I would like to calculate the Click-Through Ratio (CTR) of several articles of a website using SQL.
The formula of the CTR is CTR = number clicks / number impressions, i.e. a ratio of how many times an article has been clicked and how many times it has been shown.
I have two tables:
- ´article_click´: A table with several columns, namely ´article_id´ (denoting the id of the article), ´description´ (a brief description of the article), ´timestamp´ (when it has been clicked), among others. Every time a user clicks an article, a new row is created in the table.
- ´article_impression´: Similarly, a table with several columns, namely ´article_id´ (denoting the id of the article), ´description´ (a brief description of the article), ´timestamp´ (when it has been shown), among others. Every time an article is shown to a user, a new row is created in the table.
Both tables 1 and 2 look like this:
------------ ------------- ------------------ -----
| article_id | description | timestamp | ... |
------------ ------------- ------------------ -----
| 102 | Potatoe | 2021-01-01 13:45 | ... |
| 11 | Lettuce | 2020-02-11 11:00 | ... |
| 34 | Train | 2019-12-12 09:31 | ... |
| 21 | Car | 2011-11-11 08:32 | ... |
| 201 | Train | 2014-02-10 02:12 | ... |
| ... | ... | ... | ... |
------------ ------------- ------------------ -----
And I would like to create a table such that:
------------ -----
| article_id | CTR |
------------ -----
| 11 | 0.4 |
| 23 | 0.6 |
| 34 | 0.2 |
| 44 | 0.8 |
| 45 | 0.3 |
| ... | ... |
------------ -----
In order to do so, I have tried:
SELECT article_click.article_id, COUNT(article_click.article_id) / COUNT(article_impression.article_id) AS CTR
FROM article_click
INNER JOIN article_impression ON article_click.article_id = article_impression.article_id
GROUP BY article_click.article_id DESC;
But I obtain something like:
------------ -----
| article_id | CTR |
------------ -----
| 11 | 1.0 |
| 23 | 1.0 |
| 34 | 1.0 |
| 44 | 1.0 |
| 45 | 1.0 |
| ... | ... |
------------ -----
Can anyone spot the mistake here? I'm using MySQL as RDBMS.
CodePudding user response:
If the click-through-rate (CTR) is number clicks / number impressions then you'll need to calculate the number of clicks on an article and the number of impressions on an article before joining them to perform the calculation.

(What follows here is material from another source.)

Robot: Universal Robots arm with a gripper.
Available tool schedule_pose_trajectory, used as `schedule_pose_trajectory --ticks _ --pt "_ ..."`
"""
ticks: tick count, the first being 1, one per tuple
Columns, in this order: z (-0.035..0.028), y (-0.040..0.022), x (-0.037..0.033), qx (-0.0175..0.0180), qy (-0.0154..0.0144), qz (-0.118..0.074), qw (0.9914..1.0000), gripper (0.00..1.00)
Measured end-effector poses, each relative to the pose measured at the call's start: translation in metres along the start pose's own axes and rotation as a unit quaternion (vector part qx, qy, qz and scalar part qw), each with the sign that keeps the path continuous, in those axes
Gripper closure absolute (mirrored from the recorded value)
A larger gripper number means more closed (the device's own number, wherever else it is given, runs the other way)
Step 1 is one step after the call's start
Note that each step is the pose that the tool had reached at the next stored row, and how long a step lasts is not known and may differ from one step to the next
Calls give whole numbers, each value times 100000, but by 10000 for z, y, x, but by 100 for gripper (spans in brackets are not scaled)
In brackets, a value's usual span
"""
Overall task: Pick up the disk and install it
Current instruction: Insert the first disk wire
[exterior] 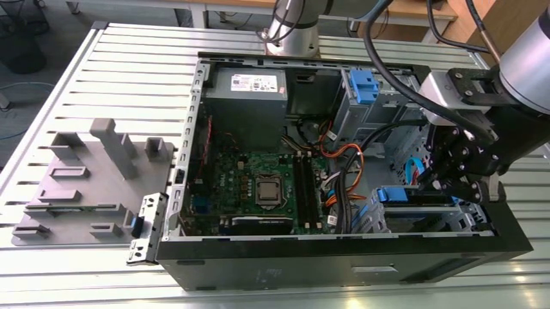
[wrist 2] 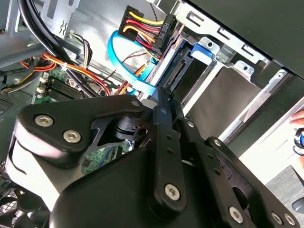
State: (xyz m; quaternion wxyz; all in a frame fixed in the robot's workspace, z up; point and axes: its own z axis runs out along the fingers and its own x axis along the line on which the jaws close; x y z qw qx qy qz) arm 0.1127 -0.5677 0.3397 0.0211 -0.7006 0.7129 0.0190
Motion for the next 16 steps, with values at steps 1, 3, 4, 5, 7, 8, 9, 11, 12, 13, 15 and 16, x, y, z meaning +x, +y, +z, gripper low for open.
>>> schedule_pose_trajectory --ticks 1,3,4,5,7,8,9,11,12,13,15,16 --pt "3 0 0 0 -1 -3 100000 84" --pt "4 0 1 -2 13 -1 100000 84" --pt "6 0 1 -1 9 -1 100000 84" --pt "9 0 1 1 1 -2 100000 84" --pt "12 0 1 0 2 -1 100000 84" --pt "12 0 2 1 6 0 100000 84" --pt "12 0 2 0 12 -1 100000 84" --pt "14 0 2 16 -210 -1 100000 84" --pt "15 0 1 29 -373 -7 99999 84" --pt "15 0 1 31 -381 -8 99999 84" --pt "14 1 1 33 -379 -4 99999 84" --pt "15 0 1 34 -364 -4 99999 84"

You could do this with subqueries or CTEs, but I've opted for the former here.
SELECT c.article_id, c.click_count / i.impression_count AS CTR
FROM (
SELECT article_id, COUNT(*) AS click_count
FROM article_click
GROUP BY article_id) AS c
INNER JOIN (
SELECT article_id, COUNT(*) AS impression_count
FROM article_impression
GROUP BY article_id) AS i
ON c.article_id = i.article_id;
Note that using an INNER JOIN will exclude articles that have impressions but no clicks, so you won't get results where the CTR is 0. If you want those, you can use a LEFT JOIN from impressions to clicks. Since an article cannot be clicked if it has not been shown, we know that a LEFT JOIN from impressions to clicks is sufficient to show all data.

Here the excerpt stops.